Dan ini kita lagi. Berjumpa dengan aku yang babak belur sementara kau hanya
tersenyum simpul. Tak ada tatapan sudah
ku bilang kan? Hanya aku saja yang dengan semua yang kumiliki tanpa
benar-benar memiliki merasa tatapan hangatmu begitu mengintimidasi. Kau hanya
putih – tenang bercahaya. Sementara aku dengan semena-mena kembali datang.

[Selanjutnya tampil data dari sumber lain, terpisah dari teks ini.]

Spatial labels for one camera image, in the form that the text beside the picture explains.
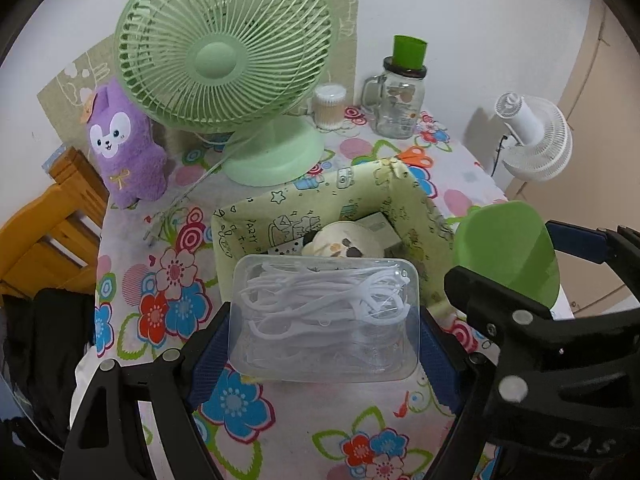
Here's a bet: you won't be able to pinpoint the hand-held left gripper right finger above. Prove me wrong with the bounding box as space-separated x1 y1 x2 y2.
416 306 502 480

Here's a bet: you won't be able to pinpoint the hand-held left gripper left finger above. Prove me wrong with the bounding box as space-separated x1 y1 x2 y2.
60 304 237 480

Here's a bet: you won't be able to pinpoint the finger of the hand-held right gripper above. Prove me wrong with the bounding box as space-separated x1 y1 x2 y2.
545 219 640 274
444 265 602 402

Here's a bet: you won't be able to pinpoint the green plastic lid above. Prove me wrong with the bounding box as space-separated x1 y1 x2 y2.
452 201 561 308

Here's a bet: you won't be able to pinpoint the clear floss pick box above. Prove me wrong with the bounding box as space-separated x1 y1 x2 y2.
229 255 423 383

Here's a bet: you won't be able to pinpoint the bundle of white floss picks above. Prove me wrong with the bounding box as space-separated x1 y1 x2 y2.
242 262 401 341

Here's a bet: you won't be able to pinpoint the white power strip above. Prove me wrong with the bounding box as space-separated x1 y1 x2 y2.
267 240 307 257

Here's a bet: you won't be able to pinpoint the yellow printed storage box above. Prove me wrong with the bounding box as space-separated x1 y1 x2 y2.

Menggoresmu sekali lagi dengan ketakutanku dengan kekhawatiranku. Kau tak
bilang apa hanya aku saja yang malu. Oleh sosial keparat aku turun kelas jatuh
terpelanting terjerembab. Aku tak melaku apa-apa memang. Tapi justru itu, aku
jatuh terjerembab.
Hahahahaha. Masih saja aku dengan egoku yang sepenuh-penuhnya. Seperti kawan
lama yang datang kalau perlu saja. Ah, aku terlalu jujur. Terlalu jujur dengan
kejahatanku. Aku berharap kau kesal lantas menutup pintumu kuat-kuat. Hingga telingaku
berdenging mendengarnya. Namun, lagi kau bergeming – diam dan putih. Seakan pasrah
kukotori dengan keangkuhan, ketakutan,
kehawatiran, dan bahkan kebahagiaan yang
kau tahu terkadang takut kubagikan. Aku takut dia meluap di sela-sela spasi
kata ketika aku menuangkannya.
Ah, lagi-lagi sebenarnya aku hanya takut. Tidakkah kau merasa?
Oke-oke baiklah aku mengaku. Aku kalah. Jauh aku berlari dan ternyata
berputar. Hanya untuk kembali pada kecintaanku – menulis.